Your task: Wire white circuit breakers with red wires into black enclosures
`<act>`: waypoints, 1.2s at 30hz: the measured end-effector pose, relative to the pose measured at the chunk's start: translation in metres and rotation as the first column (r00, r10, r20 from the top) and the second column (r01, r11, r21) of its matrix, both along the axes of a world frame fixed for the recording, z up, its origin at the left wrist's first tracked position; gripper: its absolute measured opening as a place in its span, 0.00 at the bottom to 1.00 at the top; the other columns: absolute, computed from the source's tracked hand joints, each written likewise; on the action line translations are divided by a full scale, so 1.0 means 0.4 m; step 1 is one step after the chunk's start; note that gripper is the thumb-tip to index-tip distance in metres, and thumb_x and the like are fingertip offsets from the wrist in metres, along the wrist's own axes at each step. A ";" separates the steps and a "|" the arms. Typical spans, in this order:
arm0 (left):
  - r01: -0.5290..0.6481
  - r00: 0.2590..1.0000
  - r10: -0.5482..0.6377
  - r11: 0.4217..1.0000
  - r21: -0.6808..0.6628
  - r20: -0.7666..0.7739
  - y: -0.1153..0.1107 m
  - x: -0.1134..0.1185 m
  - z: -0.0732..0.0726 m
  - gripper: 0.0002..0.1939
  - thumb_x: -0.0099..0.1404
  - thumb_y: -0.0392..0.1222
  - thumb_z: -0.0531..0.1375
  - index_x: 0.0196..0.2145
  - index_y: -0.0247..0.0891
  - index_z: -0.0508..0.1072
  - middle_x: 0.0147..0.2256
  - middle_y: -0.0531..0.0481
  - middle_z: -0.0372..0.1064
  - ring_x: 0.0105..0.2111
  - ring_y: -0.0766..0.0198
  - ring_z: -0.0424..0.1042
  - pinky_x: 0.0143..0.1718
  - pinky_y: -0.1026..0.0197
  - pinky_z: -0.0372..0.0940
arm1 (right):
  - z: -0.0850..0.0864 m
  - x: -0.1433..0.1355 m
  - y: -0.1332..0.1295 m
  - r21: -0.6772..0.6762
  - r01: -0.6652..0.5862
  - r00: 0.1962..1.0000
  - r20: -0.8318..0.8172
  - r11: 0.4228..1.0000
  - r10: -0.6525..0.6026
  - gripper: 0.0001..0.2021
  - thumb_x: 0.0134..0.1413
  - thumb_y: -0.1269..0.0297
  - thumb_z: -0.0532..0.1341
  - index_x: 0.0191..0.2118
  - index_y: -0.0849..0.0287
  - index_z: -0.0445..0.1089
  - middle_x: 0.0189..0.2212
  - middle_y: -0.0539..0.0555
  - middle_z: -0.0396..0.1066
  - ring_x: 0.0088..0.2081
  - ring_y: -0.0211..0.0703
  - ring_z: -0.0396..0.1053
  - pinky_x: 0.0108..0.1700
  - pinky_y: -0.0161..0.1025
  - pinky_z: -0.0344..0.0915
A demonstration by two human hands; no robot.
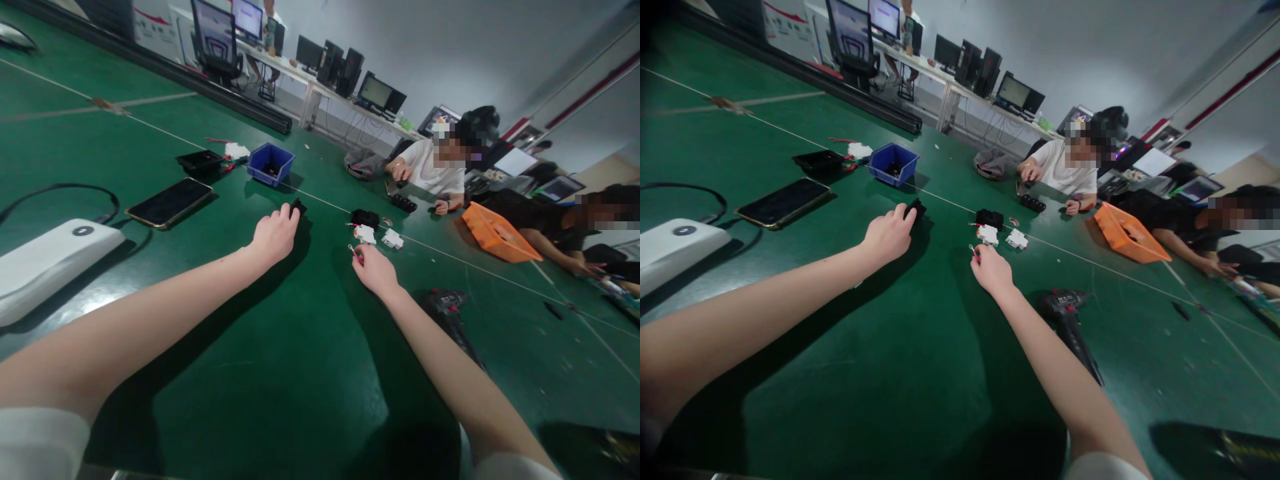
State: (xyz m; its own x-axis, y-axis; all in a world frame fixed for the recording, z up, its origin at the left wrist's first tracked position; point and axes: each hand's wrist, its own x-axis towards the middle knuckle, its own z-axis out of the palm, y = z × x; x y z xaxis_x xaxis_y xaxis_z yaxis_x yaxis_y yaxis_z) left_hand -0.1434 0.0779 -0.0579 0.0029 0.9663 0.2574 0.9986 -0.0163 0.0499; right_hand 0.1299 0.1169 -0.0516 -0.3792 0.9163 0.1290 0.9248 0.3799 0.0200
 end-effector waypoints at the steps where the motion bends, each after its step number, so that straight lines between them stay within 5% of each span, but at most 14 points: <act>1: 0.002 1.000 -0.002 1.000 0.011 -0.003 -0.001 0.001 0.000 0.31 0.69 0.36 0.50 0.68 0.30 0.52 0.63 0.31 0.57 0.51 0.48 0.68 0.45 0.53 0.67 | 0.005 0.015 -0.028 -0.012 -0.004 1.000 0.003 1.000 0.004 0.11 0.67 0.63 0.56 0.50 0.56 0.71 0.43 0.57 0.74 0.37 0.47 0.74 0.35 0.39 0.64; 4: 0.013 1.000 -0.011 0.999 0.050 -0.026 0.000 0.002 -0.003 0.32 0.68 0.36 0.50 0.68 0.27 0.53 0.66 0.31 0.53 0.55 0.46 0.65 0.48 0.51 0.66 | 0.010 0.056 -0.137 -0.033 -0.061 0.998 -0.002 0.998 0.061 0.10 0.69 0.62 0.55 0.47 0.55 0.73 0.41 0.54 0.75 0.35 0.43 0.74 0.33 0.36 0.63; 6: 0.019 0.998 -0.015 0.997 0.073 -0.056 0.002 0.003 -0.007 0.32 0.68 0.35 0.49 0.68 0.25 0.54 0.68 0.32 0.51 0.57 0.45 0.64 0.48 0.50 0.66 | 0.001 0.073 -0.218 -0.032 -0.209 0.978 -0.031 0.977 0.208 0.12 0.71 0.62 0.52 0.49 0.56 0.72 0.42 0.55 0.75 0.34 0.42 0.74 0.30 0.36 0.63; 12: 0.017 0.992 -0.002 0.993 0.113 -0.125 0.004 0.011 -0.012 0.31 0.67 0.36 0.48 0.67 0.24 0.56 0.68 0.33 0.55 0.58 0.44 0.64 0.49 0.47 0.66 | -0.021 0.097 -0.369 0.015 -0.567 0.812 -0.157 0.824 0.562 0.11 0.71 0.65 0.53 0.49 0.59 0.71 0.40 0.54 0.75 0.31 0.38 0.73 0.28 0.36 0.63; 15: 0.002 0.990 0.016 0.991 0.131 -0.139 0.006 0.015 -0.011 0.32 0.68 0.36 0.48 0.68 0.25 0.56 0.67 0.32 0.56 0.57 0.42 0.66 0.50 0.44 0.66 | -0.013 0.107 -0.374 0.012 -0.706 0.698 -0.160 0.708 0.698 0.10 0.69 0.65 0.54 0.48 0.59 0.71 0.39 0.52 0.75 0.31 0.37 0.72 0.27 0.36 0.62; 17: -0.001 0.990 0.021 0.990 0.138 -0.137 0.008 0.016 -0.011 0.33 0.67 0.36 0.48 0.69 0.25 0.54 0.66 0.31 0.57 0.57 0.41 0.66 0.51 0.43 0.65 | -0.009 0.112 -0.367 0.016 -0.726 0.676 -0.169 0.688 0.717 0.09 0.69 0.65 0.54 0.47 0.59 0.70 0.40 0.53 0.74 0.31 0.37 0.71 0.26 0.36 0.61; 25: -0.039 0.990 0.062 0.983 0.181 -0.127 0.012 0.009 -0.016 0.37 0.66 0.38 0.50 0.70 0.23 0.49 0.63 0.27 0.60 0.64 0.38 0.58 0.59 0.40 0.59 | -0.012 0.123 -0.354 0.003 -0.705 0.691 -0.219 0.709 0.689 0.09 0.67 0.63 0.55 0.45 0.59 0.71 0.42 0.53 0.74 0.32 0.37 0.72 0.27 0.36 0.62; 36: -0.096 0.991 0.109 0.985 0.146 -0.080 0.031 -0.009 -0.044 0.36 0.66 0.36 0.48 0.70 0.22 0.50 0.62 0.23 0.58 0.59 0.35 0.65 0.54 0.40 0.65 | -0.007 0.118 -0.346 -0.016 -0.690 0.703 -0.253 0.724 0.664 0.08 0.63 0.65 0.57 0.43 0.57 0.73 0.41 0.52 0.74 0.29 0.36 0.69 0.26 0.35 0.57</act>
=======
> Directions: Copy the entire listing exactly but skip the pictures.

> Exercise output:
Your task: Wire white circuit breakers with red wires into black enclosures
`<act>`: waypoints, 1.2s at 30hz: the measured end-effector pose, relative to the pose measured at the chunk's start: translation in metres and rotation as the first column (r00, r10, r20 from the top) and the second column (r01, r11, r21) of its matrix, both along the axes of a world frame fixed for the recording, z up, its origin at the left wrist's first tracked position; gripper: its absolute measured opening as a place in its span, 0.00 at the bottom to 1.00 at the top; the other columns: absolute, computed from the source's tracked hand joints, each written likewise; on the action line translations are divided by a full scale, so 1.0 means 0.4 m; step 1 is one step after the chunk's start; note that gripper is the thumb-tip to index-tip distance in metres, and thumb_x and the like are fingertip offsets from the wrist in metres, along the wrist's own axes at each step. A ";" separates the steps and a "|" the arms. Typical spans, in this order:
arm0 (left):
  - r01: -0.5290..0.6481
  - r00: 0.2590..1.0000
  - r10: -0.5482..0.6377
  - r11: 0.4217..1.0000
  - r21: -0.6808..0.6628
  - r20: -0.7666..0.7739
  - y: -0.1153..0.1107 m
  - x: -0.1134..0.1185 m
  - z: -0.0732..0.0726 m
  - gripper: 0.0002..0.1939
  - thumb_x: -0.0099..0.1404
  - thumb_y: -0.0392..0.1222
  - thumb_z: -0.0531..0.1375
  - index_x: 0.0196..0.2145
  - index_y: -0.0247..0.0891
  - index_z: -0.0508..0.1072
  - middle_x: 0.0147..0.2256
  - middle_y: -0.0531..0.0481
  - middle_z: -0.0372..0.1064
  - ring_x: 0.0105..0.2111
  - ring_y: -0.0766..0.0198
  - ring_z: -0.0424..0.1042
  - pinky_x: 0.0143..0.1718
  - pinky_y: -0.1026..0.0197
  - pinky_z: -0.0372..0.0940
arm1 (right):
  - z: -0.0850..0.0864 m
  - x: -0.1433..0.1355 m
  - y: -0.1332..0.1295 m
  - r21: -0.6772..0.6762
  - r01: -0.6652..0.5862
  - r00: 0.1962..1.0000
  - r20: -0.8318..0.8172
  - r11: 0.4228..1.0000
  - r10: -0.6525..0.6026
  - gripper: 0.0001..0.2021
  - thumb_x: 0.0134..0.1413
  - thumb_y: -0.1269..0.0297
  - thumb_z: -0.0532..0.1341
  - index_x: 0.0191..0.2118
  - index_y: -0.0849..0.0287
  - index_z: -0.0445..0.1089
  - middle_x: 0.0189..0.2212
  - middle_y: -0.0539..0.0555
  - middle_z: -0.0396..0.1066
  - ring_x: 0.0088..0.2081
  - ring_y: -0.0211..0.0703
  - ring_z: -0.0396..0.1053
  - pinky_x: 0.0108..0.1700
  - pinky_y: -0.0161..0.1025
  - pinky_z: -0.0344..0.0915
A demonstration by two human hands; no robot.
State: (xyz m; its own x-axis, y-axis; all in a world frame fixed for the recording, z up, its origin at the left wrist's first tracked position; point and axes: each hand's wrist, its own x-axis towards the middle knuckle, its own z-axis out of the palm, y = z × x; x y z xaxis_x xaxis_y xaxis_z yaxis_x yaxis_y yaxis_z) left_hand -0.1434 0.0779 -0.0579 0.0029 0.9663 0.2574 0.9986 -0.0163 0.0499; right_hand 0.1299 0.1169 -0.0516 -0.3792 0.9163 0.1290 0.9248 0.3799 0.0200
 end-effector waypoints at the steps where the motion bends, each after its step number, so that straight lines between them stay within 5% of each span, but at most 14 points: <act>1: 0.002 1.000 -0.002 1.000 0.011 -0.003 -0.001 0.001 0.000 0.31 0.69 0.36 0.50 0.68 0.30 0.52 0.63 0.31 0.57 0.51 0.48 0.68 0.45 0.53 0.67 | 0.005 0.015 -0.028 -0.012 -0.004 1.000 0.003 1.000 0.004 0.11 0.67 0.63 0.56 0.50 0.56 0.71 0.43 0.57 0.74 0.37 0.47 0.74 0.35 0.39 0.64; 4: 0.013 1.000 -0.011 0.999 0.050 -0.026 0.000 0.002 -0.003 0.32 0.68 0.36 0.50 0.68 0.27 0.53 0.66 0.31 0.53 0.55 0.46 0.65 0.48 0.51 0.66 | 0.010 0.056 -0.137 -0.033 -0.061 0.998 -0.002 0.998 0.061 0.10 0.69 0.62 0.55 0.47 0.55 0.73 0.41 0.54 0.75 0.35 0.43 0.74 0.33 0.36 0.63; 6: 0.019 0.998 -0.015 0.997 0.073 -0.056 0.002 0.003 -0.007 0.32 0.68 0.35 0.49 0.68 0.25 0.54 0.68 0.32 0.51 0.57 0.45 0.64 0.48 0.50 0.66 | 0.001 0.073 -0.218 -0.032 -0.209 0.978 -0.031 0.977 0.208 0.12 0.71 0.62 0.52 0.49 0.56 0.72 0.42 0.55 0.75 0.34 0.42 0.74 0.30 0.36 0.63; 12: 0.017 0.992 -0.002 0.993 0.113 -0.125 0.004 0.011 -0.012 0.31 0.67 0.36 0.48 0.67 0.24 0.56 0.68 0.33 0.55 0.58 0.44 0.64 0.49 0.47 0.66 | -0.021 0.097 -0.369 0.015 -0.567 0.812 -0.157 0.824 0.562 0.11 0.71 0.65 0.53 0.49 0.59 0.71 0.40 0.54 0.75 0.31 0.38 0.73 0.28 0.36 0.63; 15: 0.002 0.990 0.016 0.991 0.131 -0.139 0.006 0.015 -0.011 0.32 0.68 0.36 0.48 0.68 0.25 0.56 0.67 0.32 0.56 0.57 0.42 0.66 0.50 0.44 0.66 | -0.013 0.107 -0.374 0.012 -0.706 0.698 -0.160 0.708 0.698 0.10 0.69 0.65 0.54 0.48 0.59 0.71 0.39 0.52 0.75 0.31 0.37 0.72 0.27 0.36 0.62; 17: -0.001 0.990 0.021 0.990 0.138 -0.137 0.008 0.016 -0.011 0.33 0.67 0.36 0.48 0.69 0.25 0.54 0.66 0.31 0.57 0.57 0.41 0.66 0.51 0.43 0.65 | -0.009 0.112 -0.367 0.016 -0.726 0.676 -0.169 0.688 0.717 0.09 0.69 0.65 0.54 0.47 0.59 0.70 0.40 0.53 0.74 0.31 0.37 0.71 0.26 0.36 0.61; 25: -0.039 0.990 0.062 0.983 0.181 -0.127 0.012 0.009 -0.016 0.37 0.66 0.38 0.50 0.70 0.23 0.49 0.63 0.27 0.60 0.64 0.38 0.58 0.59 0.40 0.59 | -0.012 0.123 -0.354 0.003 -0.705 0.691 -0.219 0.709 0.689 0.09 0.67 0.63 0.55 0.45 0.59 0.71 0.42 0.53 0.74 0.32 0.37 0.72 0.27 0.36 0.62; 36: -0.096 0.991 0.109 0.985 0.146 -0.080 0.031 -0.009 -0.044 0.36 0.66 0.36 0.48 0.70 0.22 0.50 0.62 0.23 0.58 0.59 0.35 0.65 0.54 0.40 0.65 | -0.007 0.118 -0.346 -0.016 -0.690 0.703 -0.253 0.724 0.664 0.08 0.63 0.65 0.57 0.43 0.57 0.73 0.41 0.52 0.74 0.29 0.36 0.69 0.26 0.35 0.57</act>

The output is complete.